JERUSALEM: Israel’s security forces have arrested seven Jerusalem residents over allegations they were planning to assassinate Israeli officials and carry out other attacks on behalf of Iran’s intelligence service, the Shin Bet and police said on Tuesday.
The incident is the fifth case involving attempted assassinations directed by Iranian intelligence that has been thwarted by Israeli security services in the past month, a joint police and Shin Bet statement said.
The seven suspects, residents of the mainly Palestinian neighborhood of Beit Safafa in Jerusalem, were planning to carry out the assassination of a senior Israeli scientist and the mayor of a major city in Israel which was not named, the statement said.

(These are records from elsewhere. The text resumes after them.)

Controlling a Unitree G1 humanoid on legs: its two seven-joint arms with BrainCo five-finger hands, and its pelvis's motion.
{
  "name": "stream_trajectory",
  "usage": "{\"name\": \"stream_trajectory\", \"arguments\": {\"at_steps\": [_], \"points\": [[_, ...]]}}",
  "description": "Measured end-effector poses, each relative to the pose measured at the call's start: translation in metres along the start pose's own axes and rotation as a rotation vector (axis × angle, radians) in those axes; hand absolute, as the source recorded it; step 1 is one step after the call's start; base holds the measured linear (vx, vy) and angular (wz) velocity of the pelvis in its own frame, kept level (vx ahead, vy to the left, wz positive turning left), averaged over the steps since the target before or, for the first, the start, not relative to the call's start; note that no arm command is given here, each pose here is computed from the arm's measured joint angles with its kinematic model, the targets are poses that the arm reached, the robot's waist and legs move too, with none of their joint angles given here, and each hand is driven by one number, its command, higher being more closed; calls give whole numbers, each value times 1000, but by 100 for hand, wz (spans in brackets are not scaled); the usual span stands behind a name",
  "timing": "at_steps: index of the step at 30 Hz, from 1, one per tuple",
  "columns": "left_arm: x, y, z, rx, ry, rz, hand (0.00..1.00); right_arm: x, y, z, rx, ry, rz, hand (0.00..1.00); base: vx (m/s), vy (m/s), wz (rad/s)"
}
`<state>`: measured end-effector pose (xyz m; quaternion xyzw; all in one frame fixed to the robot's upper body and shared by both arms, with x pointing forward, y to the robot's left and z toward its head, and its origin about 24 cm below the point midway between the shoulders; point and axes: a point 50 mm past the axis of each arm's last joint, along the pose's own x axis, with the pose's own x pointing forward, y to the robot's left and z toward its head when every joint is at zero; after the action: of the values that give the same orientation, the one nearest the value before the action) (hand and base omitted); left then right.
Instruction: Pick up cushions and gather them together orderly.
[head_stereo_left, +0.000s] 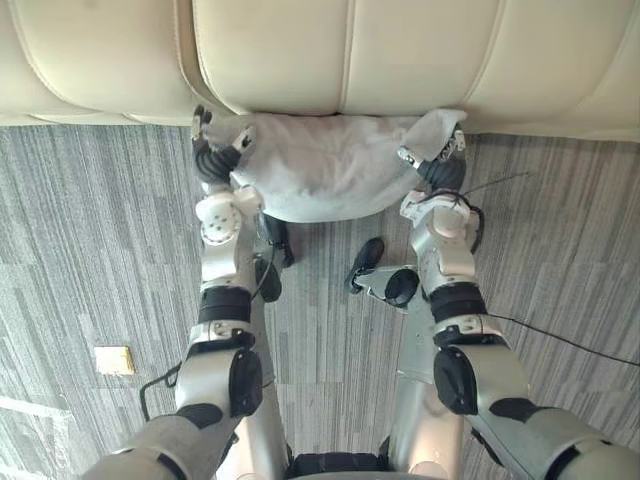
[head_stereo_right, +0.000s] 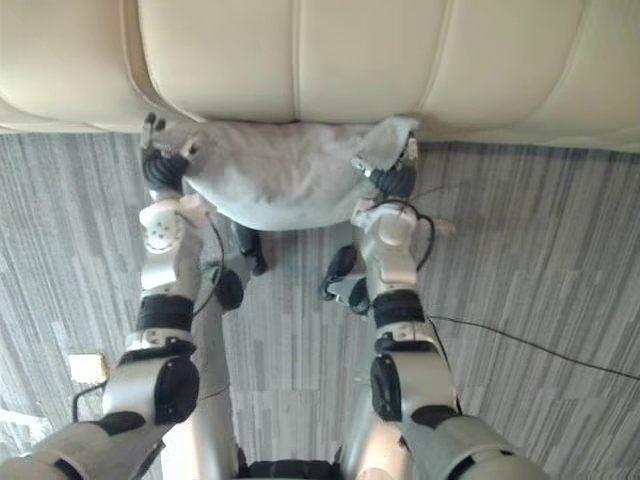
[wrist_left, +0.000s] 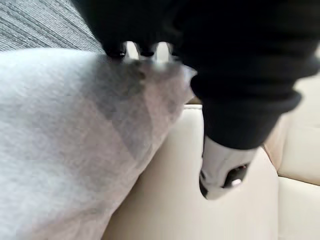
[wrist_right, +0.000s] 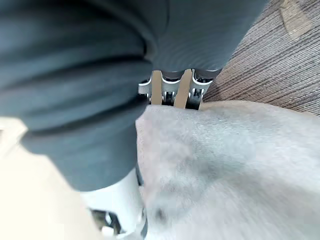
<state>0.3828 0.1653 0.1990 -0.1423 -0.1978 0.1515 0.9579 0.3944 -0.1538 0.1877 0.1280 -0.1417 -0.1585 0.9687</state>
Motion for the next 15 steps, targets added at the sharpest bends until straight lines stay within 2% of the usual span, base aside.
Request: {"name": "stream_trajectory", "arguments": {"at_steps": [9,15], "points": [[16,-12,33,-47,-84,15,100,19,7,41,132,-57,-48,100,-61,-9,0],[13,-17,42,-64,-120,-5,100,11,24,55,88,-135,27,100,-73,19,-8]]}}
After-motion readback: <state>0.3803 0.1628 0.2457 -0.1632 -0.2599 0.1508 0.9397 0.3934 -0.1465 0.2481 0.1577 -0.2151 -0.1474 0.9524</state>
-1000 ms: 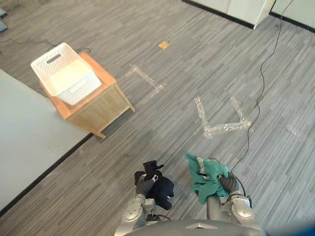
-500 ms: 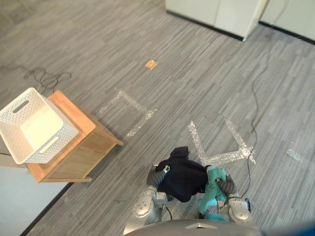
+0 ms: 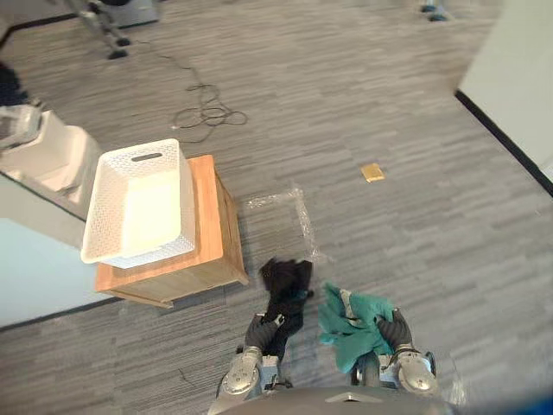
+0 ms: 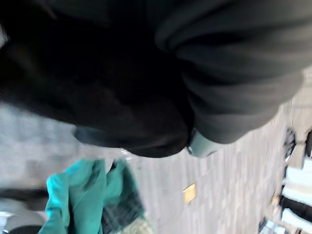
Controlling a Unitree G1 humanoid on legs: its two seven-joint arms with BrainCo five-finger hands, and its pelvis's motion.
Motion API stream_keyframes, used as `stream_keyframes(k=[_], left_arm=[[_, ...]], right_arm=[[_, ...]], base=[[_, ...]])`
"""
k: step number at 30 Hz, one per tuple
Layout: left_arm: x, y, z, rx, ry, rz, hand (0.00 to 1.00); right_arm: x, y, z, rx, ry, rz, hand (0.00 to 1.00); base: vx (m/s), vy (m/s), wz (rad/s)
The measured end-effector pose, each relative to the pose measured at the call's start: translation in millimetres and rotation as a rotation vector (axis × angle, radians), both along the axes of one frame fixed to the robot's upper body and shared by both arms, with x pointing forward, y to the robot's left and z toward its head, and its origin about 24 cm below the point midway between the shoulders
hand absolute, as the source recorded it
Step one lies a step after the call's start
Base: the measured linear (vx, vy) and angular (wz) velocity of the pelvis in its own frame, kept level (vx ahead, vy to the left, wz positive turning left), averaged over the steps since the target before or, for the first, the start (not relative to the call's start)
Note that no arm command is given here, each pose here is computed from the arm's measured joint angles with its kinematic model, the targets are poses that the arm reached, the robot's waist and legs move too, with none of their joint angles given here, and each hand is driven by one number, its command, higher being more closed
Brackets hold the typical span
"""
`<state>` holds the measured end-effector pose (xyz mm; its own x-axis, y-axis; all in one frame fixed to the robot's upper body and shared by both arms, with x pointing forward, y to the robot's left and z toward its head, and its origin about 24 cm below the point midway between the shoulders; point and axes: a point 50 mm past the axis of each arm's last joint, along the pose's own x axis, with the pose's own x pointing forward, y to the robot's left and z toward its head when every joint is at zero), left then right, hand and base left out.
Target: Tidy the bed and pick cloth on bed and put in laundry
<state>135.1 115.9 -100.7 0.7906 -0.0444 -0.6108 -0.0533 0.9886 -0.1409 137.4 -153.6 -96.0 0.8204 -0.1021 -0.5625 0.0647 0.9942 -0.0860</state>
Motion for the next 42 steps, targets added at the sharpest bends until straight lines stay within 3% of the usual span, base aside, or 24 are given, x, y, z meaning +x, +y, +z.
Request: stream_keyframes(k=[5, 10, 20, 24, 32, 42], left_arm=[[-6, -23, -9, -0.032, 0.053, -0.024, 1.00], [-4, -8, -12, -0.026, 0.070, 0.056, 1.00], [6, -10, 11, -0.081, -0.044, 0.088, 1.00], [23, -5, 27, -0.099, -0.132, 0.114, 1.00], [14, 10, 22, -0.019, -0.114, 0.091, 1.00], [1, 23, 11, 0.047, -0.054, 0.127, 1.00]], right_arm=[[8, -3, 2, -0.020, -0.013, 0.000, 1.00], [2, 9, -2, -0.013, 0.015, 0.091, 1.00], [7, 13, -2, -0.033, 0.021, 0.115, 1.00], [19, 17, 3, -0.037, -0.009, 0.107, 1.00], [2, 20, -3, -0.007, 0.034, 0.113, 1.00], [13, 12, 3, -0.030, -0.003, 0.120, 1.00]], base=[[0.58, -0.456, 0.44], [0.47, -0.247, 0.35], [0.54, 0.055, 0.18], [0.60, 0.257, 1.07], [0.43, 0.057, 1.53], [0.33, -0.346, 1.78]])
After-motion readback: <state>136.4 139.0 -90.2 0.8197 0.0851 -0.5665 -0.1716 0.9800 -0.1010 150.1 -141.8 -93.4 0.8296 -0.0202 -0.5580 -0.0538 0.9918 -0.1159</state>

“Scientists and mayors, as well as senior members of the security establishment and other senior Israeli officials, are attack targets by Iranian elements,” a senior Shin Bet source said separately, citing information from the security services.
Iran’s foreign ministry was not immediately available for comment on Tuesday.
The security services’ investigation also established that the suspects were also tasked with blowing up a police vehicle and throwing a grenade into a house with a promise of receiving 200,000 shekels, the statement said.
One of the suspects, a 23-year old, was in contact with a foreign entity. The individual subsequently recruited a ring of helpers who set fire to a vehicle in Jerusalem, sprayed graffiti at various locations and gathered intelligence in Israel at the direction of Iranian officials abroad.
During a search of the suspects’ homes, security forces found 50,000 shekels ($13,240) in cash, a fake police car license plate and various credit cards.
Their detention was extended until Oct. 24 and an indictment was expected to be served by the Jerusalem district prosecutor’s office for “serious security offenses,” the statement said.
On Monday, Israel’s security services said they had broken up a spy ring gathering information for Iranian intelligence, which followed a separate arrest in September of an Israeli citizen suspected of involvement in an Iran-backed assassination plot against prominent people including the prime minister.
Israel has a long history of intelligence operations in Iran, allegedly including the assassination in July of Ismail Haniyeh, the political leader of the Palestinian Islamist group Hamas in a Tehran state guesthouse. Israel has made no claim of responsibility for that killing.